I don’t know where to start on this one. For some time I’ve been seeing concentric circular patterns on car windshields and car bodies – bands of white spreading out from a central point like ripples in a pond from a tossed pebble. Typically, they spread outward 3-10 inches or so before meeting up with ripples originating from another spot.
When I try to zoom in on the individual crystals, I usually see only vague outlines with the occasional recognizable form. What could cause this pattern? Here's a clue.
In the image below, you can see a moat in the upper right corner, so I think this pattern occurs when there are many tiny droplets condensed on the surface. The dark parts between ripple crests may be imperfect moats.
The first idea I had was this. A fog of tiny droplets condense on the surface. But one spot is colder than other spots. A group of droplets freeze in this spot, and then grow from the vapor, thus sucking vapor out of the air. This creates a roughly circular dark moat around the relatively white crystals in the center. Slightly beyond the moat, where it is still colder than other regions, more droplets start to freeze, thus creating the second ring. The pattern repeats, producing concentric ring after concentric ring.
But there is one big problem with this idea. The center is dark, not white.

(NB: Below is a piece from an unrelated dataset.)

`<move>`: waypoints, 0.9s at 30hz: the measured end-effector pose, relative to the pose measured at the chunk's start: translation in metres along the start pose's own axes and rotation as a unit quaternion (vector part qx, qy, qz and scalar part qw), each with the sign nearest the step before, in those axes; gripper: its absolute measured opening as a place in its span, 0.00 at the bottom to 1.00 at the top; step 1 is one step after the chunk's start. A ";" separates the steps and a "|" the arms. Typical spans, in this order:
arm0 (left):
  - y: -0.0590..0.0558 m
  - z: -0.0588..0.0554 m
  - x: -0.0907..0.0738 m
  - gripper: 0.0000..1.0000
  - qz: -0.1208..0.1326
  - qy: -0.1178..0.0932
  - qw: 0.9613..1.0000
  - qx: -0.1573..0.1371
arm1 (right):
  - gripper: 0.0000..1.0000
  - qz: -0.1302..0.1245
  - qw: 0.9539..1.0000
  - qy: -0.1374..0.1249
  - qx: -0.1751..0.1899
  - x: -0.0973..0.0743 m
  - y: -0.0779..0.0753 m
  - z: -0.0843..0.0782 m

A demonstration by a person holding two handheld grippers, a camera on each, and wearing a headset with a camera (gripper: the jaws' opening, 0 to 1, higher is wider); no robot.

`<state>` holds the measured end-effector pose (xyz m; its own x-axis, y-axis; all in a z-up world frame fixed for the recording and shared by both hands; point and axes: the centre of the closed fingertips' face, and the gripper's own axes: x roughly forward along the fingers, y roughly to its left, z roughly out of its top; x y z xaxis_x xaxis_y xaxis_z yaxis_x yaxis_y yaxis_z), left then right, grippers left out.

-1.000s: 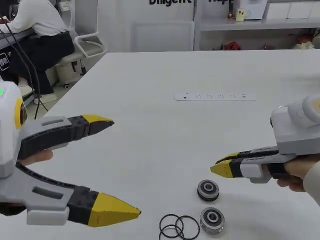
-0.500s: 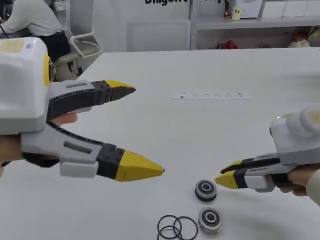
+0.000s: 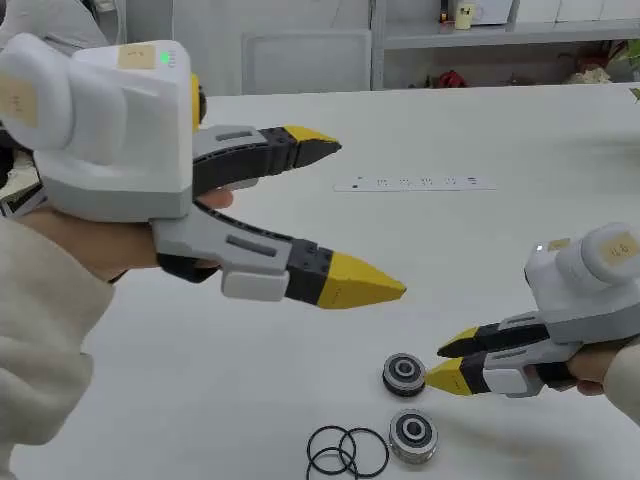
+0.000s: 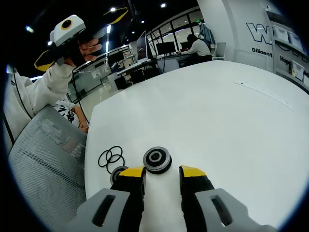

Anybody got any better ideas?
- JN
1 comment
Lots of people have ideas about this, but no one really knows exactly how these patterns form (there are probably lots of ways, really). I just finished a dissertation on this kind of pattern formation in small molecule crystals, and I think it’s safe to say that there is no definitive mechanism that applies to every system. (Look up banded spherulites if you want to read more…it’s a common morphology in polymers and small molecules, and has been studied for well over 200 years.) In this case, it is very likely that the crystals grow via “rhythmic deposition,” very much like you suggest. I would guess that there’s a thin film of water on the windshield, and that a small polycrystal nucleates and grows until it uses up all of the water close by, and then has to wait for more water to diffuse into the gap it has created. Since some crystals will have reached further out from the center of the polycrystal than others, they will begin to grow first, creating a new ring with an empty space left between the new ring and the old.
As far as your dark spot is concerned, the seed for the polycrystal can be very, very small, but once growth begins in the liquid film, it progresses very rapidly outward. The central seed doesn’t have time to grow very big before it is surrounded by new crystals that use up all of the available water. Also, if the film is very thin, the seed can pierce the surface of the liquid. Once broken, the liquid will pull away from that central spot due to the surface tension of the water, thus leaving an empty hole.
In any case, your mechanism sounds just about right. Even though the center looks dark, I would bet that if you could look very, very closely you would probably find a tiny seed that started it all.